When you have gone through the records, report how many lines include "camera", giving the number and nothing more.

****************************************

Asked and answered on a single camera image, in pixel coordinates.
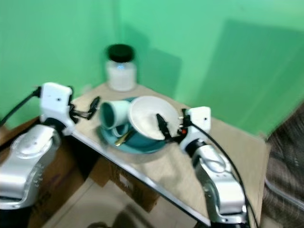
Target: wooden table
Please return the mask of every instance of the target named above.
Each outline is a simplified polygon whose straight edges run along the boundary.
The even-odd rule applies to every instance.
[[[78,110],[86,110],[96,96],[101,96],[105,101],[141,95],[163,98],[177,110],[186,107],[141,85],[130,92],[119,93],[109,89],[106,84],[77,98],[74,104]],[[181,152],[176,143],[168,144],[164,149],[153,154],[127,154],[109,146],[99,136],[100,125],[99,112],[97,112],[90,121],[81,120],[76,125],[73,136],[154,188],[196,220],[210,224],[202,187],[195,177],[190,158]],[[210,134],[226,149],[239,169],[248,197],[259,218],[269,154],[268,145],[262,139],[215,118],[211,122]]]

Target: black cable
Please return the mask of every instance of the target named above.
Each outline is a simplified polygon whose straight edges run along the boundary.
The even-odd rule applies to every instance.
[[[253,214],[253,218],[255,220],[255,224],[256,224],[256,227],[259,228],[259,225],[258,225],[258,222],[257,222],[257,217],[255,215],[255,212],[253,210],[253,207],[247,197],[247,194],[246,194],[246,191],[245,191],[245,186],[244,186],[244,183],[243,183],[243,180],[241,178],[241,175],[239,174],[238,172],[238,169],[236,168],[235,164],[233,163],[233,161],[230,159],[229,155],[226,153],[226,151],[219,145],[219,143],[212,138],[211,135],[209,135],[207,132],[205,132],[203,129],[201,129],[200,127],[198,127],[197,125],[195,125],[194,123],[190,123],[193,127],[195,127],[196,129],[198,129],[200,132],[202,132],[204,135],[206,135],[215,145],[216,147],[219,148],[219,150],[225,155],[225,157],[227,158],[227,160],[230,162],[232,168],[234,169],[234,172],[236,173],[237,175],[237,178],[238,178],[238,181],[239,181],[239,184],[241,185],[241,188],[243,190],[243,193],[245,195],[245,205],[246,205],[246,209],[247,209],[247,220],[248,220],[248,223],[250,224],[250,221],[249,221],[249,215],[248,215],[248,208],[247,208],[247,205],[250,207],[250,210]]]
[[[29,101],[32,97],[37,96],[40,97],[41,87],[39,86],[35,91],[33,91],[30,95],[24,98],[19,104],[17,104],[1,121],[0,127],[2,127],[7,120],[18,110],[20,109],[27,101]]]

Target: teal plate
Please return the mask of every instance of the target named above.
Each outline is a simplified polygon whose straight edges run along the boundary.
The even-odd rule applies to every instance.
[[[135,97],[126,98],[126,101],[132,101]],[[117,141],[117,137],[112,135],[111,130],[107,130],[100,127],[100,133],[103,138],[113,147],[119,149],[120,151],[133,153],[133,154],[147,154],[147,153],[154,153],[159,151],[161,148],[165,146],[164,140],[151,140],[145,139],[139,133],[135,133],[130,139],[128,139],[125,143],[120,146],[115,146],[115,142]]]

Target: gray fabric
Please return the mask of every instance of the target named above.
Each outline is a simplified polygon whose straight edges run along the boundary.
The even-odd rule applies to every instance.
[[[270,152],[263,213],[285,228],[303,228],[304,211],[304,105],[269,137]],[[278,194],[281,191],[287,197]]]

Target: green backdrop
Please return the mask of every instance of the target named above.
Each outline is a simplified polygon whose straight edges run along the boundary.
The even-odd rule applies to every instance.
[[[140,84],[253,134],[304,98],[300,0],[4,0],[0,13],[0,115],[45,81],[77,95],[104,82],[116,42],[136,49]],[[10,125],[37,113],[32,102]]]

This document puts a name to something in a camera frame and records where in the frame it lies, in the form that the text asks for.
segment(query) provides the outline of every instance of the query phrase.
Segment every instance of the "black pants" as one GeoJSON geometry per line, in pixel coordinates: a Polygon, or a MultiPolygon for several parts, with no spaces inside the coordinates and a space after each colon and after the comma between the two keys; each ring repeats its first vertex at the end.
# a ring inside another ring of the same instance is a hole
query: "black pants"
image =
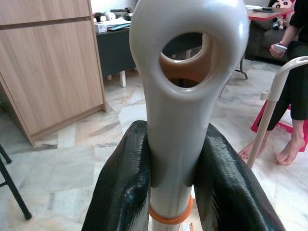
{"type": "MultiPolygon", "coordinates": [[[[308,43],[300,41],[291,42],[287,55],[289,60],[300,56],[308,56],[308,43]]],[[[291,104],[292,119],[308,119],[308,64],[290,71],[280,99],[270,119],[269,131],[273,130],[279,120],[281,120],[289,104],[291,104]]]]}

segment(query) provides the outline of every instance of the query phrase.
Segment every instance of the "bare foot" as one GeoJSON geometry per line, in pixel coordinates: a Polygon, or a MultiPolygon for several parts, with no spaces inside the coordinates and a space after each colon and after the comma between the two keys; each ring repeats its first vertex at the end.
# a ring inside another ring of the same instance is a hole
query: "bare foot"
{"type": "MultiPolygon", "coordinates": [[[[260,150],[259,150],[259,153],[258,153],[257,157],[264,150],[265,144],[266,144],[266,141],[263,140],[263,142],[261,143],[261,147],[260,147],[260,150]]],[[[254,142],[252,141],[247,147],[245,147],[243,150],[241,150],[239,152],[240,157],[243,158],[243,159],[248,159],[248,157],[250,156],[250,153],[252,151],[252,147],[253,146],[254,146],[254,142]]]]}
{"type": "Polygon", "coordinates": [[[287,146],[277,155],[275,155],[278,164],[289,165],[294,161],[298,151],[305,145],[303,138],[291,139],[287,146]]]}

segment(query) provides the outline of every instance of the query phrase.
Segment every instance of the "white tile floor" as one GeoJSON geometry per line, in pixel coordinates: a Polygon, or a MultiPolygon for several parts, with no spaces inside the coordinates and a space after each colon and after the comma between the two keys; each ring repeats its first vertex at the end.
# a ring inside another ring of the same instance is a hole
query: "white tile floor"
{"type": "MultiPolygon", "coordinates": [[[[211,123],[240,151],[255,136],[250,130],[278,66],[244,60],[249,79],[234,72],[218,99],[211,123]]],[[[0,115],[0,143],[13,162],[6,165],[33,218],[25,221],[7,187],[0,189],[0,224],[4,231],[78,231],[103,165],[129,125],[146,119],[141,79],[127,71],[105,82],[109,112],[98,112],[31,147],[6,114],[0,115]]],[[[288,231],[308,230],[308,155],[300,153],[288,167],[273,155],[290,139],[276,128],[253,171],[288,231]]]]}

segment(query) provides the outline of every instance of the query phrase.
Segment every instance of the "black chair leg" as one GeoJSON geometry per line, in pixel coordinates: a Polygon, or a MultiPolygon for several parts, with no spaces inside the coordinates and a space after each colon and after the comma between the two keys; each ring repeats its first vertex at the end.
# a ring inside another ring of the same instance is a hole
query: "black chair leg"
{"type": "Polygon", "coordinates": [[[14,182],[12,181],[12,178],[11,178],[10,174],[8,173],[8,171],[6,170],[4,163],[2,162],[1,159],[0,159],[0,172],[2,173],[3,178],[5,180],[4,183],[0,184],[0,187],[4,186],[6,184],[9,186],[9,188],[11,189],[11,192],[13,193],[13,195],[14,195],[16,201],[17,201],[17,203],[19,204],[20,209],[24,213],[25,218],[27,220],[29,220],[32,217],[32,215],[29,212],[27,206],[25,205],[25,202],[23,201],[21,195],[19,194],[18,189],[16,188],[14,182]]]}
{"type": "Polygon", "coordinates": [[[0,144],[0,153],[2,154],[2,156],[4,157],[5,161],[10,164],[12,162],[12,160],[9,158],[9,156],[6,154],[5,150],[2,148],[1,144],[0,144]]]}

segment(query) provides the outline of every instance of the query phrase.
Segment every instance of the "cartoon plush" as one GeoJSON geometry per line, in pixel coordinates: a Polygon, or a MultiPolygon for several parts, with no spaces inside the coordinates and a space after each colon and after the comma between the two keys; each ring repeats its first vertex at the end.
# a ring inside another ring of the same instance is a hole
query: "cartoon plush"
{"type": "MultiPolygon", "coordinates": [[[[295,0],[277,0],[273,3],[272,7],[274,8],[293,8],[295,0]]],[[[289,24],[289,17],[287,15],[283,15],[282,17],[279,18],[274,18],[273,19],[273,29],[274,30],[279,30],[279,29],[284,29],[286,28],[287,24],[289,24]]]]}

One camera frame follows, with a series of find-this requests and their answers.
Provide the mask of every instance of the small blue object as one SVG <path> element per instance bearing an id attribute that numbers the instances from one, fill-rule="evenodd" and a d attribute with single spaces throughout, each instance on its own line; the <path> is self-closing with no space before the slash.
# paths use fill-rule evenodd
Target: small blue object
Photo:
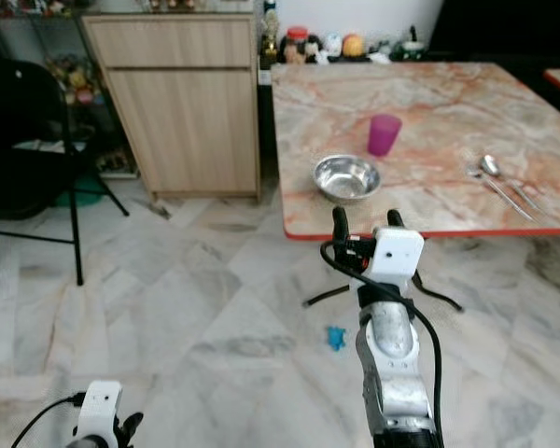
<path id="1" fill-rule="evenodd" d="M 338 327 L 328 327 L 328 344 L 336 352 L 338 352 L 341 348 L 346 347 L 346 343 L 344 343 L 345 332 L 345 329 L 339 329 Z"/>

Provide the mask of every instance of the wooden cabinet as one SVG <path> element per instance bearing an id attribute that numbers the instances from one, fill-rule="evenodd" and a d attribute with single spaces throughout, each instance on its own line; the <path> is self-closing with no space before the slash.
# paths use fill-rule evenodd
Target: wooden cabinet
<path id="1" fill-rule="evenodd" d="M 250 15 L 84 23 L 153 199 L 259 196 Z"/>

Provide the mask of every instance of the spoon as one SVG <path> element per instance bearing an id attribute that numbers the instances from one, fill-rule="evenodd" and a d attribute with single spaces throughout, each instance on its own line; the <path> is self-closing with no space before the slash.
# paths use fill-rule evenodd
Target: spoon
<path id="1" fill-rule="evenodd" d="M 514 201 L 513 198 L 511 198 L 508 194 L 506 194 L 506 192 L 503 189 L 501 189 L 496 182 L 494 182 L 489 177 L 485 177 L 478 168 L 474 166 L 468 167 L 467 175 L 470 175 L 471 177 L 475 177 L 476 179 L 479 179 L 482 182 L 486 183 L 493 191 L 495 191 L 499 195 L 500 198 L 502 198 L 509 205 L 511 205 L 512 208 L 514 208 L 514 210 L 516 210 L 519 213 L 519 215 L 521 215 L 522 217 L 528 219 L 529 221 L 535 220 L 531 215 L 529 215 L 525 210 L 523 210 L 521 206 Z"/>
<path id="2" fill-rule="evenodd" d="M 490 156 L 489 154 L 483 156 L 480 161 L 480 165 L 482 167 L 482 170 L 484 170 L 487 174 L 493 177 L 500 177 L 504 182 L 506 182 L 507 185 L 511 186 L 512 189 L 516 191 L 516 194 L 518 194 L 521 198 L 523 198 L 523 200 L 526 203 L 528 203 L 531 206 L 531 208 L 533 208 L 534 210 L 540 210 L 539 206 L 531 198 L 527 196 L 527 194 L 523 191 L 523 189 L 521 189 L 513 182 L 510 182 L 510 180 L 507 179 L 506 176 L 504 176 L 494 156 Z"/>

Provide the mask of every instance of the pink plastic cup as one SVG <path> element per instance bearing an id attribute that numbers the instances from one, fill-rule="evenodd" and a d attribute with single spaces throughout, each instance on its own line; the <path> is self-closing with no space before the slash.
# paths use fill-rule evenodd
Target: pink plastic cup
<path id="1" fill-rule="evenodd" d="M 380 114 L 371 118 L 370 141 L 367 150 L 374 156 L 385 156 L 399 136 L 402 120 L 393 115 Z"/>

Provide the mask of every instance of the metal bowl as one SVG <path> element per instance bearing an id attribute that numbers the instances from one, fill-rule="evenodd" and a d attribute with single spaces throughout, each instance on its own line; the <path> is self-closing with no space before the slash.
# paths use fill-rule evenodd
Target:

****************************************

• **Written response**
3